What is needed: Your answer should repeat the listing in full, with no line missing or altered.

Data section:
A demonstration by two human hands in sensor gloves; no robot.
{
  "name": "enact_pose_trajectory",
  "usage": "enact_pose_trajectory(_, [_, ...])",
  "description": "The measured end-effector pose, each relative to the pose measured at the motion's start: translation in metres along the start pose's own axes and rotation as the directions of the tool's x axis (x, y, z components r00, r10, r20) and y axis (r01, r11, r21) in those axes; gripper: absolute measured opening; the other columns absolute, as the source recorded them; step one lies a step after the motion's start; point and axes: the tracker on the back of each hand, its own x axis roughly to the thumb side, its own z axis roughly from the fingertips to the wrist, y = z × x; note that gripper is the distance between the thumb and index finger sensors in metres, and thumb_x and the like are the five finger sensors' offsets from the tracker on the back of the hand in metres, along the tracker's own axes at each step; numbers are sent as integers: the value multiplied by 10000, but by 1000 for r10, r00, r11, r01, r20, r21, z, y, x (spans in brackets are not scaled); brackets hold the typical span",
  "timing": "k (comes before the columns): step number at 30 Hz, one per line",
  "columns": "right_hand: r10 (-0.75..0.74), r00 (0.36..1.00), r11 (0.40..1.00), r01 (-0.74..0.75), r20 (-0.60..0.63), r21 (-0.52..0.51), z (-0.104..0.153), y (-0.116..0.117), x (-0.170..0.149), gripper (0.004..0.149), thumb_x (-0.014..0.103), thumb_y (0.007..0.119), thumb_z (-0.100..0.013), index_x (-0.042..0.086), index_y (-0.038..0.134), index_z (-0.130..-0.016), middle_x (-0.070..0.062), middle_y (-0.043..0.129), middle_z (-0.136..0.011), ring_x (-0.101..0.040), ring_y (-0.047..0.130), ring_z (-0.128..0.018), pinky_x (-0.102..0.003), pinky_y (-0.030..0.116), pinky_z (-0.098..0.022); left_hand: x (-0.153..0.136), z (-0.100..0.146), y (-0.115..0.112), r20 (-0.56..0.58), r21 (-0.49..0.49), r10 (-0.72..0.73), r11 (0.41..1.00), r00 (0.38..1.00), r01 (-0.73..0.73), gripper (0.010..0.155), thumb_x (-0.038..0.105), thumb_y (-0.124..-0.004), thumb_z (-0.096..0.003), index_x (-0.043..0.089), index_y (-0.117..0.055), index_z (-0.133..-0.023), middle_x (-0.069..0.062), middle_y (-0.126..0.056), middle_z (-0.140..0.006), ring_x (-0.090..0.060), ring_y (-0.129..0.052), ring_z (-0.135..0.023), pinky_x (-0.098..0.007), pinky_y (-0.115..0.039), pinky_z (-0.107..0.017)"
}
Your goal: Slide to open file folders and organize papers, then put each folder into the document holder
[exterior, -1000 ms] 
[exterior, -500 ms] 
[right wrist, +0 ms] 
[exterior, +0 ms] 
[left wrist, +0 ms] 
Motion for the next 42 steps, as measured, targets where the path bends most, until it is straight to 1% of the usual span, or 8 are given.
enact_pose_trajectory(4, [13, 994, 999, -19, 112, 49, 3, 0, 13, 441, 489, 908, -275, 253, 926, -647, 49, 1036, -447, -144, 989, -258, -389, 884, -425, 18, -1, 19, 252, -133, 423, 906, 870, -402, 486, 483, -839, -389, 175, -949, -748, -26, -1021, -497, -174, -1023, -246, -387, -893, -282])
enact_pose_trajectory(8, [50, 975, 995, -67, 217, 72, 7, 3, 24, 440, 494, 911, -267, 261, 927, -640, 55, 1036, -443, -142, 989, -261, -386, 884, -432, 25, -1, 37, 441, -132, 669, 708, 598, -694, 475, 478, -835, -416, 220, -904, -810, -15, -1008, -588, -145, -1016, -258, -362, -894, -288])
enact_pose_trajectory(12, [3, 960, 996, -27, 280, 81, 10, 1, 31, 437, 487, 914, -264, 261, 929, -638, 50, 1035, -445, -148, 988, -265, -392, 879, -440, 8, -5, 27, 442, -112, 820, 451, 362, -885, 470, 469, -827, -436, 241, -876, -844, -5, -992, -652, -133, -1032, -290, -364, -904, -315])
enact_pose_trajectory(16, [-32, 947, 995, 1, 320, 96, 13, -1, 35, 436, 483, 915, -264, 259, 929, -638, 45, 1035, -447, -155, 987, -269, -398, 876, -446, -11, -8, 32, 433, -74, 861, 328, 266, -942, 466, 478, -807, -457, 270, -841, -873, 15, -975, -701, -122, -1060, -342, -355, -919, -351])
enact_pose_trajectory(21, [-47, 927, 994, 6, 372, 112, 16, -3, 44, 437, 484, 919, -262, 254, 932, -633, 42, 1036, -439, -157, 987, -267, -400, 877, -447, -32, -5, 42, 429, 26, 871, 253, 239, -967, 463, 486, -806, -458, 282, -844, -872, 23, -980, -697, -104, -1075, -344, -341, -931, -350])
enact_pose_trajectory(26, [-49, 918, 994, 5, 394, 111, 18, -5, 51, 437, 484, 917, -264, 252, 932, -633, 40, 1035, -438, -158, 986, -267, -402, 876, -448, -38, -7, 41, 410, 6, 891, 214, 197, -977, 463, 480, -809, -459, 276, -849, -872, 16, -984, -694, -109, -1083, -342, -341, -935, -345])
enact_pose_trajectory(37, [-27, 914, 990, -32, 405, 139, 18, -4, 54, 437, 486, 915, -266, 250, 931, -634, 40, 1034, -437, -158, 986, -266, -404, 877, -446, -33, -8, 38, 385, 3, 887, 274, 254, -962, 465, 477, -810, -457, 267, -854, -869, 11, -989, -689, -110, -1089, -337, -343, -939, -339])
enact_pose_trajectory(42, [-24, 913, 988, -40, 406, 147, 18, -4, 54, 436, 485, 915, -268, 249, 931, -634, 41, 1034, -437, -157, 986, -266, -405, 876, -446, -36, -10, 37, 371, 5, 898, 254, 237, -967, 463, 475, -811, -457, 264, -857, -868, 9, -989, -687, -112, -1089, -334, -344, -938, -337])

Written answer:
A demonstration by two human hands in sensor gloves; no robot.
{
  "name": "enact_pose_trajectory",
  "usage": "enact_pose_trajectory(_, [_, ...])",
  "description": "The measured end-effector pose, each relative to the pose measured at the motion's start: translation in metres along the start pose's own axes and rotation as the directions of the tool's x axis (x, y, z components r00, r10, r20) and y axis (r01, r11, r21) in those axes; gripper: absolute measured opening; the other columns absolute, as the source recorded them; step one lies a step after the motion's start; point and axes: the tracker on the back of each hand, its own x axis roughly to the thumb side, its own z axis roughly from the fingertips to the wrist, y = z × x; note that gripper is the distance between the thumb and index finger sensors in metres, and thumb_x and the like are the five finger sensors' offsets from the tracker on the back of the hand in metres, along the tracker's own axes at each step; numbers are sent as integers: the value multiplied by 10000, but by 1000 for r10, r00, r11, r01, r20, r21, z, y, x (spans in brackets are not scaled); brackets hold the typical span",
  "timing": "k (comes before the columns): step number at 30 Hz, one per line",
  "columns": "right_hand: r10 (-0.75..0.74), r00 (0.36..1.00), r11 (0.40..1.00), r01 (-0.74..0.75), r20 (-0.60..0.63), r21 (-0.52..0.51), z (-0.104..0.153), y (-0.116..0.117), x (-0.170..0.149), gripper (0.004..0.149), thumb_x (-0.014..0.103), thumb_y (0.007..0.119), thumb_z (-0.100..0.013), index_x (-0.042..0.086), index_y (-0.038..0.134), index_z (-0.130..-0.016), middle_x (-0.070..0.062), middle_y (-0.043..0.129), middle_z (-0.136..0.011), ring_x (-0.101..0.040), ring_y (-0.047..0.130), ring_z (-0.128..0.018), pinky_x (-0.102..0.003), pinky_y (-0.030..0.116), pinky_z (-0.098..0.022); left_hand: x (-0.153..0.136), z (-0.100..0.146), y (-0.115..0.112), r20 (-0.56..0.58), r21 (-0.49..0.49), r10 (-0.72..0.73), r11 (0.41..1.00), r00 (0.38..1.00), r01 (-0.73..0.73), gripper (0.010..0.155), thumb_x (-0.038..0.105), thumb_y (-0.124..-0.004), thumb_z (-0.096..0.003), index_x (-0.043..0.089), index_y (-0.117..0.055), index_z (-0.133..-0.023), middle_x (-0.069..0.062), middle_y (-0.126..0.056), middle_z (-0.140..0.006), ring_x (-0.090..0.060), ring_y (-0.129..0.052), ring_z (-0.135..0.023), pinky_x (-0.098..0.007), pinky_y (-0.115..0.039), pinky_z (-0.107..0.017)"
}
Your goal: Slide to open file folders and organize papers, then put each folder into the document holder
[exterior, -1000 ms] 
[exterior, -500 ms] 
[right wrist, +0 ms] 
[exterior, +0 ms] 
[left wrist, +0 ms] 
Motion for the next 42 steps, as measured, targets where the path bends most, until it is straight to 1% of the usual span, or 8 are given.
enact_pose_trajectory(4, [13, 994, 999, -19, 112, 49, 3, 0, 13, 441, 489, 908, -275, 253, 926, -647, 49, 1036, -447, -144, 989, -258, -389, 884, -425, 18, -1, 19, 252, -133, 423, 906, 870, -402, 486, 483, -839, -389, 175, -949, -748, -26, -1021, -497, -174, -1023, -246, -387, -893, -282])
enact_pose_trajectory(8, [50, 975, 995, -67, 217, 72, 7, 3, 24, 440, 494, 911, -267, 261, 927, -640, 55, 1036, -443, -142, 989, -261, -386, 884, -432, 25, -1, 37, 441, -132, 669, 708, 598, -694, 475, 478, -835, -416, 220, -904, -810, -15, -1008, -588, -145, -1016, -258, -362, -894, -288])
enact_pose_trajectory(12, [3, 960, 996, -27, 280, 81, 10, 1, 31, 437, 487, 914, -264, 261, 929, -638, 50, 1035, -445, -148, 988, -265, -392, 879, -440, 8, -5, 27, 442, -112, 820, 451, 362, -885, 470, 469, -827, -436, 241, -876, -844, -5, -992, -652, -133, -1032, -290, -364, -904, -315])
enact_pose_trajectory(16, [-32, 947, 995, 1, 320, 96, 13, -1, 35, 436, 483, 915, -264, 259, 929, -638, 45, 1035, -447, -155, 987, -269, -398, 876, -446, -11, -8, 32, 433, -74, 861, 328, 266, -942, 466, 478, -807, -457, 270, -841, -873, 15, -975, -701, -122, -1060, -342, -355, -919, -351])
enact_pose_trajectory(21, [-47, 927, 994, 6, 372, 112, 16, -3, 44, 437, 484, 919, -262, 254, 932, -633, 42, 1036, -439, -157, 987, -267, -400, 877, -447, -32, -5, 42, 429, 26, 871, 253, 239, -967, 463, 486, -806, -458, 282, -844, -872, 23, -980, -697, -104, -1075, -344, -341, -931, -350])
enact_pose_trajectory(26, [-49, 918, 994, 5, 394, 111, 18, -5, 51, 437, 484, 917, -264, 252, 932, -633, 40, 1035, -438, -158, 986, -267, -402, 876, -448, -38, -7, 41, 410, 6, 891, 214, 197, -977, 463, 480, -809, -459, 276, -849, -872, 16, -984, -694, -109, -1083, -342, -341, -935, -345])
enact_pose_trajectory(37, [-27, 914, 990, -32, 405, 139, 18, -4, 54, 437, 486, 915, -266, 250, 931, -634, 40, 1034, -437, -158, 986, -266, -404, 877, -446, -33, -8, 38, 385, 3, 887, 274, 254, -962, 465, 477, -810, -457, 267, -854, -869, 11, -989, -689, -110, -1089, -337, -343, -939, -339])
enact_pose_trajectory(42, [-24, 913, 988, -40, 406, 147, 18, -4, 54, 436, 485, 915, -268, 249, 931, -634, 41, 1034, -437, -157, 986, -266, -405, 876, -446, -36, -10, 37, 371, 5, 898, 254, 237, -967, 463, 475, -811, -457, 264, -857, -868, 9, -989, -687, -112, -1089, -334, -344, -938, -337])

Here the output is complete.